ASSET - a Double-Blind, Randomized Placebo-Controlled Clinical Investigation With Alteco® LPS Adsorber

Illness severity criteria: At enrolment subjects must meet inclusion criteria #1 through #3 listed below to be eligible to enter the clinical investigation:

1. Subjects must have suspected severe infection of abdominal or urogenital origin for which the subject is receiving intravenous antimicrobial therapy as the main reason for organ support

2. Subjects, males or females, must be 18 years or older.

3. Subjects or legally acceptable representatives, as appropriate, are willing and able to provide signed informed consent.

   Treatment criteria: Prior to randomization, subjects must meet all inclusion criteria (#4 through #7) listed below to be assigned to a treatment group:

4. Appropriate vascular access must have been obtained.

5. Subjects must have received ≥ 30 mL/kg of intravenous fluid within the six (6) hours prior to randomization.

6. Subjects must have plasma/serum lactate >2 mmol/L despite adequate resuscitation AND a continuous requirement for vasopressor support

7. Subjects must be able to initiate the clinical investigation intervention within 12 hours of fulfilment of the illness severity criteria.

1. Subjects who meet any of the exclusion criteria listed below will NOT be permitted to enter the clinical investigation: Sepsis-induced organ dysfunction for longer than 12 hours prior to the time-point for achieving "Illness severity criteria fulfilled"

2. Vasopressor therapy (at any dose) for longer than 12 hours (not included the time spent in the operation theatre) prior to the start of treatment with the investigational device.

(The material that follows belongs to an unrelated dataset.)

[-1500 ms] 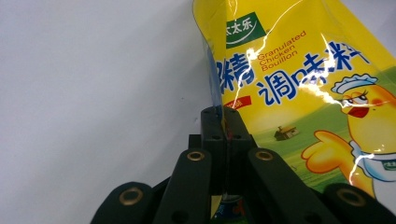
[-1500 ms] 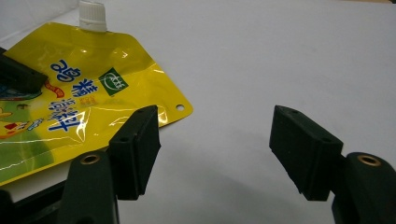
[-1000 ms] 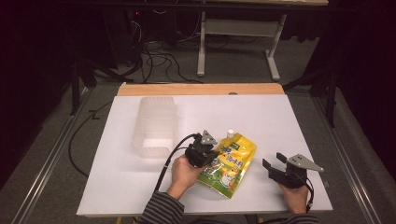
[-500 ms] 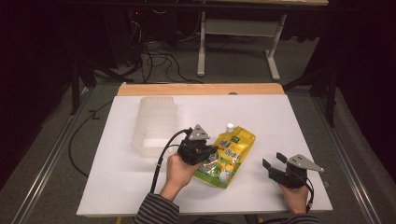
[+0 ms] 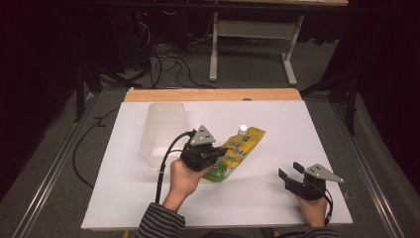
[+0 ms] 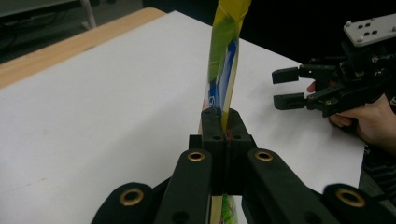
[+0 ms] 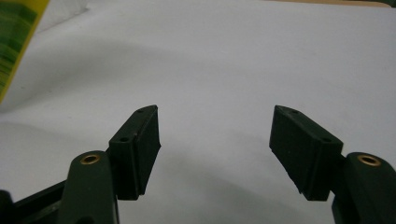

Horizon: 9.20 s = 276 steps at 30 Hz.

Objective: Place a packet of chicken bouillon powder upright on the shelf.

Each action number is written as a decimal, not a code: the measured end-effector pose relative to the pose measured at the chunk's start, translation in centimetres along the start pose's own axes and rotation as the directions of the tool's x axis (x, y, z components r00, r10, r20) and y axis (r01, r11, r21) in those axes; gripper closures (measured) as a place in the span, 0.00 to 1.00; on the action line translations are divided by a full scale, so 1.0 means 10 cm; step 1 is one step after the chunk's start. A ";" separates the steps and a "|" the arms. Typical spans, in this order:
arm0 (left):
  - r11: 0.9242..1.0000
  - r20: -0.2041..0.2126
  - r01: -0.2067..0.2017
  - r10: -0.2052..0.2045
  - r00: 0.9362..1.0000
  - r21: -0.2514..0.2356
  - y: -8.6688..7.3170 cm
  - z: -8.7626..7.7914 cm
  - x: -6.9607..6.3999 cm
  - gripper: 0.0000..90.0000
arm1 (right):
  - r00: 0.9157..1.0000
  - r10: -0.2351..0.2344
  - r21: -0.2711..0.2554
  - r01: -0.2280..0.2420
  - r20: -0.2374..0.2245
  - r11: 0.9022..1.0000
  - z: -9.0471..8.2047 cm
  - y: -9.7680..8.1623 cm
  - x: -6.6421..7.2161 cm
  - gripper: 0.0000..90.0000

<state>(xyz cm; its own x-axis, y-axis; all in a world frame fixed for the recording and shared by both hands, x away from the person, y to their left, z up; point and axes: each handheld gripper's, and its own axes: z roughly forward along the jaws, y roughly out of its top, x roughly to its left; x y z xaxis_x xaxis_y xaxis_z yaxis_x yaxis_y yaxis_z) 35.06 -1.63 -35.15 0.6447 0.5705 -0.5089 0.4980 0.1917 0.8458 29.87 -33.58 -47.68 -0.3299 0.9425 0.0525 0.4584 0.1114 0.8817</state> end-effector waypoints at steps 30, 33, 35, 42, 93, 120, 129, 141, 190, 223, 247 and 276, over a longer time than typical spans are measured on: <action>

3. Pre-existing uncorrectable medical condition as:

   • Poorly controlled neoplasms or hematologic disease (i.e. indication of disseminated cancer outside the suspected primary tumour and hematologic disease not in remission,
   • End-stage cardiac disease,
   • Cardiac arrest requiring cardiopulmonary resuscitation or with pulseless electrical activity or asystole within the past 7 days
   • End-stage lung disease
   • End-stage liver disease
   • HIV/AIDS with known end-stage processes
   • Other uncorrectable medical condition(s) deemed by the Clinical Investigator to hinder the subject to adhere to the fulfilment of the activities described in the Clinical Investigation Plan.

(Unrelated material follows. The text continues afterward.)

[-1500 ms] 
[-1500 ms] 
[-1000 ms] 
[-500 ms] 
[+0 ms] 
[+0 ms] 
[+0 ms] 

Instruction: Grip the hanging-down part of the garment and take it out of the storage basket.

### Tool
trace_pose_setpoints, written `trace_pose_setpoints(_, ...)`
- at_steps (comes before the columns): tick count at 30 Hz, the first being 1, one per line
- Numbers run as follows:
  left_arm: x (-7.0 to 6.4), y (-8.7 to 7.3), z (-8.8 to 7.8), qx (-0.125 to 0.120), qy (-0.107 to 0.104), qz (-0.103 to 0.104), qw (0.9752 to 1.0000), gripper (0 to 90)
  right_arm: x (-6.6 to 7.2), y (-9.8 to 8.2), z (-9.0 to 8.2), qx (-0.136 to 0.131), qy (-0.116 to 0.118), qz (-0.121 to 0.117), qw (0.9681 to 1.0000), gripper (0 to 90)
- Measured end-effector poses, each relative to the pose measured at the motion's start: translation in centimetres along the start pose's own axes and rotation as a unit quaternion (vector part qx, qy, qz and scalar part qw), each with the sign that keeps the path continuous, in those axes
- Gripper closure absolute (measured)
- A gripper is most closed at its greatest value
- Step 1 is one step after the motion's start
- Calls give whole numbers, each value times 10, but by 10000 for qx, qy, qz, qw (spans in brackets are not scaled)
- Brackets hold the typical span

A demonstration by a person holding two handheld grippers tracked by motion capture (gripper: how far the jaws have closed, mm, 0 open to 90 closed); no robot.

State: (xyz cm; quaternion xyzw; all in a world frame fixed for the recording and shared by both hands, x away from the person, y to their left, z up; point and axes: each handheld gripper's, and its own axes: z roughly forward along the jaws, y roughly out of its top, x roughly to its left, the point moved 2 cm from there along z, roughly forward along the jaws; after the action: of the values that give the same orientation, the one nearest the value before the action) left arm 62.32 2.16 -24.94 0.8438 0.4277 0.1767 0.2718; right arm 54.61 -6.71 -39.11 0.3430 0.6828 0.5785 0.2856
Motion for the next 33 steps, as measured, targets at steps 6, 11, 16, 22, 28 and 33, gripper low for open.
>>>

4. Extreme illness, i.e. subjects is moribund and death is perceived to be imminent (within 24 hours).

5. Recent or current participation (≤ 30 days) in another interventional sepsis trial.

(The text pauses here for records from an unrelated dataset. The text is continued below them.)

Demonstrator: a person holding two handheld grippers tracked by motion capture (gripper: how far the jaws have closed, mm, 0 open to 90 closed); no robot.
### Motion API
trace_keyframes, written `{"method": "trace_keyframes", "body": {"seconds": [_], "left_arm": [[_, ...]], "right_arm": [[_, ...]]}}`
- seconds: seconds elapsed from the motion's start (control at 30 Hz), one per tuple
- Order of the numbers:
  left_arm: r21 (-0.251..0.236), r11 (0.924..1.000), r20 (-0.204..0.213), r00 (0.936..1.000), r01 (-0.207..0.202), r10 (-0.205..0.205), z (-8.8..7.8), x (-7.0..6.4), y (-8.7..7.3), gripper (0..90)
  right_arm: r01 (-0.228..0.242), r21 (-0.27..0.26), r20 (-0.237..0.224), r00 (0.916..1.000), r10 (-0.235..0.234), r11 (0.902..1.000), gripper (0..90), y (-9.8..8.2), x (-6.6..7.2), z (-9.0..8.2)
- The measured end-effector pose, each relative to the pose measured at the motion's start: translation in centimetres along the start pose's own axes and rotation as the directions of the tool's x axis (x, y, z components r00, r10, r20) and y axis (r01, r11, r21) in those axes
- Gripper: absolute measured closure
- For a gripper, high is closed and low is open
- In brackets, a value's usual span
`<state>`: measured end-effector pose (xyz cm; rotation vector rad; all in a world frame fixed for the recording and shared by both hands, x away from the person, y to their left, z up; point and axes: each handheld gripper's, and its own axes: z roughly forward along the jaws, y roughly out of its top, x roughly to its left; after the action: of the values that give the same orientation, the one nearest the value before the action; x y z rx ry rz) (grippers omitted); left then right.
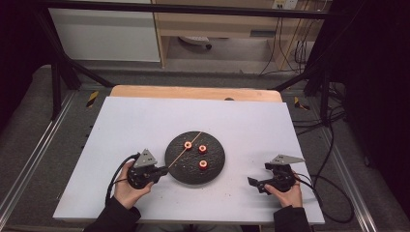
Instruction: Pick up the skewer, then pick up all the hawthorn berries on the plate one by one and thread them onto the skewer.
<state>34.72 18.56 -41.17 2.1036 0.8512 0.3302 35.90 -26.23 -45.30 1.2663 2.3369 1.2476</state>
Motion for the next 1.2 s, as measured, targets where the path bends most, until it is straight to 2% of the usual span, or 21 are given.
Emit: {"method": "trace_keyframes", "body": {"seconds": [0.1,0.3,0.4,0.57,0.67,0.8,0.93,1.2], "left_arm": [[-0.024,0.9997,-0.004,0.9999,0.011,-0.011,-0.4,0.1,-0.5,88.3],[-0.05,0.9984,-0.017,0.9995,0.025,-0.026,-0.9,0.6,-1.4,88.3],[-0.055,0.9981,-0.012,0.9995,0.028,-0.028,-1.0,0.9,-1.8,88.3],[-0.059,0.9976,0.0,0.9993,0.036,-0.036,-1.0,1.2,-2.8,88.3],[-0.06,0.9975,-0.004,0.9992,0.038,-0.039,-1.2,1.5,-3.3,88.3],[-0.082,0.9952,0.004,0.9986,0.054,-0.054,-1.6,1.7,-3.6,88.3],[-0.089,0.9948,0.011,0.9988,0.049,-0.048,-1.8,1.6,-3.6,88.3],[-0.099,0.9933,0.025,0.9981,0.059,-0.057,-1.9,1.9,-3.7,88.3]], "right_arm": [[0.012,-0.004,0.002,0.9999,-0.012,0.9999,0.8,0.2,0.1,0.1],[0.004,0.01,0.0,1.0,-0.004,0.9999,0.6,0.8,0.7,0.3],[0.017,0.009,-0.001,0.9999,-0.017,0.9998,0.6,1.3,1.2,0.7],[0.005,0.012,-0.005,1.0,-0.005,0.9999,0.6,1.7,1.8,1.0],[0.02,0.011,-0.008,0.9998,-0.019,0.9997,0.5,2.0,2.2,1.2],[0.025,0.013,-0.012,0.9996,-0.025,0.9996,0.5,2.5,2.6,1.4],[0.025,0.02,-0.017,0.9996,-0.024,0.9995,0.5,3.4,3.2,2.0],[0.063,0.038,-0.04,0.9973,-0.062,0.9973,0.5,6.2,5.4,3.7]]}}
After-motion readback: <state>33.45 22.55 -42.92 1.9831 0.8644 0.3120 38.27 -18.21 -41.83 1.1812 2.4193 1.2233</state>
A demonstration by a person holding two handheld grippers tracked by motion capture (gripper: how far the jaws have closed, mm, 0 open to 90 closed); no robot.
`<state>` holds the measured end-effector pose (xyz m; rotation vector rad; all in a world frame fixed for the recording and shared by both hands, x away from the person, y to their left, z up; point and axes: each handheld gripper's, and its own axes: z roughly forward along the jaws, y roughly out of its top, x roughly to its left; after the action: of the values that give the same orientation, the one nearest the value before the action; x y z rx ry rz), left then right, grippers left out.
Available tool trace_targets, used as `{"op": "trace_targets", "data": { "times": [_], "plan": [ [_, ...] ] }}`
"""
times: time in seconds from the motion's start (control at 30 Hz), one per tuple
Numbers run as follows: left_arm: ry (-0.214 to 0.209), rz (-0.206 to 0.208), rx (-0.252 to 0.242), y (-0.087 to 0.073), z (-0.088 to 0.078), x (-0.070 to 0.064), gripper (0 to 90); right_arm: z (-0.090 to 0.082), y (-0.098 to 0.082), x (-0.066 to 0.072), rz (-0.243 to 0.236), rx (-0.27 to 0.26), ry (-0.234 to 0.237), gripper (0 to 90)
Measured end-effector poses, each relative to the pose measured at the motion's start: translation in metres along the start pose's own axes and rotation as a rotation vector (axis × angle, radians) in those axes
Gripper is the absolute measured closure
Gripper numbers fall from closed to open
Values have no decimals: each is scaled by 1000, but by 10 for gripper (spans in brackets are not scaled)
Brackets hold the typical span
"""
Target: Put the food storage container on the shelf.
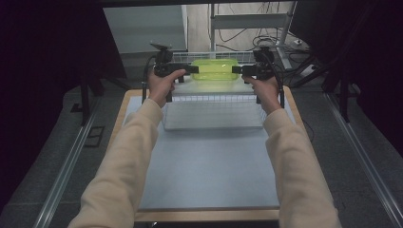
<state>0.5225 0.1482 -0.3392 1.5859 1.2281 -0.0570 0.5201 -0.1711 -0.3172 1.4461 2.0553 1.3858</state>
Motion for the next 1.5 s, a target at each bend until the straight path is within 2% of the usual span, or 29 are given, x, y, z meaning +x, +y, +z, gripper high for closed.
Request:
{"op": "trace_targets", "data": {
  "times": [0.17, 0.23, 0.4, 0.5, 0.57, 0.67, 0.77, 0.87, 0.97, 1.1, 1.2, 1.23, 1.27, 1.33, 1.5],
  "plan": [
    [4, 22, -35, 0, -7, -3, 310, -8, -1, 6, -23, -41, -1, 392],
    [6, 30, -57, -2, -14, -8, 275, -13, -2, 8, -25, -60, 18, 374],
    [-16, 79, -72, -14, -37, -21, 254, -33, -7, 11, -40, -96, 82, 341],
    [-38, 108, -73, -24, -48, -26, 252, -41, -13, 10, -53, -92, 111, 329],
    [-35, 133, -68, -30, -55, -26, 251, -47, -18, 9, -71, -89, 117, 321],
    [-46, 144, -72, -40, -63, -27, 252, -52, -26, 7, -100, -87, 129, 304],
    [-51, 167, -75, -54, -73, -28, 253, -58, -35, 6, -116, -83, 163, 292],
    [-75, 179, -80, -68, -80, -31, 254, -67, -49, 7, -149, -75, 190, 281],
    [-84, 218, -76, -88, -88, -37, 256, -77, -66, 10, -180, -74, 210, 273],
    [-91, 265, -28, -115, -92, -43, 255, -91, -93, 12, -213, -66, 232, 268],
    [-116, 277, -17, -137, -97, -45, 254, -101, -118, 12, -232, -56, 246, 264],
    [-119, 281, -17, -143, -99, -45, 255, -106, -135, 10, -233, -45, 261, 264],
    [-124, 282, -20, -150, -101, -45, 255, -106, -135, 10, -233, -45, 261, 264],
    [-119, 281, -14, -166, -103, -44, 254, -109, -154, 6, -216, -31, 282, 264],
    [-69, 328, 16, -212, -102, -44, 250, -114, -197, 0, -204, 15, 299, 260]
  ]
}}
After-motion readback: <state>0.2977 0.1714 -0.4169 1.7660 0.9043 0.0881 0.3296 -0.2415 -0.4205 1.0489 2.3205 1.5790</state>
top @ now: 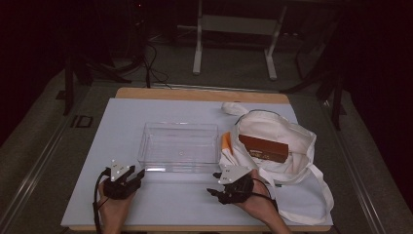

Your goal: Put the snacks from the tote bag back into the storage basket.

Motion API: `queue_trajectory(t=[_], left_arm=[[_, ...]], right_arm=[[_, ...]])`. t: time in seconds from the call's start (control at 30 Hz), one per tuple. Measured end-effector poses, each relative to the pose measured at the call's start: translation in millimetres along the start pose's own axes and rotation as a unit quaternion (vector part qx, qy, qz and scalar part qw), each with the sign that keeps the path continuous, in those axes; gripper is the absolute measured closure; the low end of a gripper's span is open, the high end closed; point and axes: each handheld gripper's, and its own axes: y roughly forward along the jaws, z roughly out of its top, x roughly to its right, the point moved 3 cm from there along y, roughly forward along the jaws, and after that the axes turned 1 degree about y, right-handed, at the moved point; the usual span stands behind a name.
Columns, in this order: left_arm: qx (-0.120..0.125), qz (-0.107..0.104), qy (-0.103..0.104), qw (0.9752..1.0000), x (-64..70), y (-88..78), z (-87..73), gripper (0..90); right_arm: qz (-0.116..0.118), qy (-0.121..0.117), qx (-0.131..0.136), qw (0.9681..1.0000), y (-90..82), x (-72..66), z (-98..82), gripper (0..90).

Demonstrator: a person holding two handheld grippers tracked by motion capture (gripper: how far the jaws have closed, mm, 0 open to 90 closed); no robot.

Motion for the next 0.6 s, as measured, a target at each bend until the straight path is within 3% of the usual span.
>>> queue_trajectory(t=[0.6], left_arm=[[-0.001,0.001,0.001,1.0,0.4,0.2,0.0,57.6]], right_arm=[[-0.009,-0.009,-0.011,0.9999,-12.0,9.5,7.4,45.1]])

6. Recent or current treatment (≤ 30 days) with an adsorption product, including Alteco® LPS Adsorber.

7. Treatment with an investigational medicinal product for any indication within the last 30 days before enrolment in the clinical investigation.

8. Pregnancy.

9. Contraindications to the use heparin or protamine

10. Other abdominal inflammatory conditions

11. Perforation of hollow organ linked to trauma within 48 hours before enrolment in the clinical investigation.

12. Laparotomy reveals isolated gastric ulcer.

13. Subjects and/or their immediate family are directly affiliated to investigative site personnel in this clinical investigation. (Immediate family is defined as a spouse, parent, child, or sibling, whether biological or legally adopted).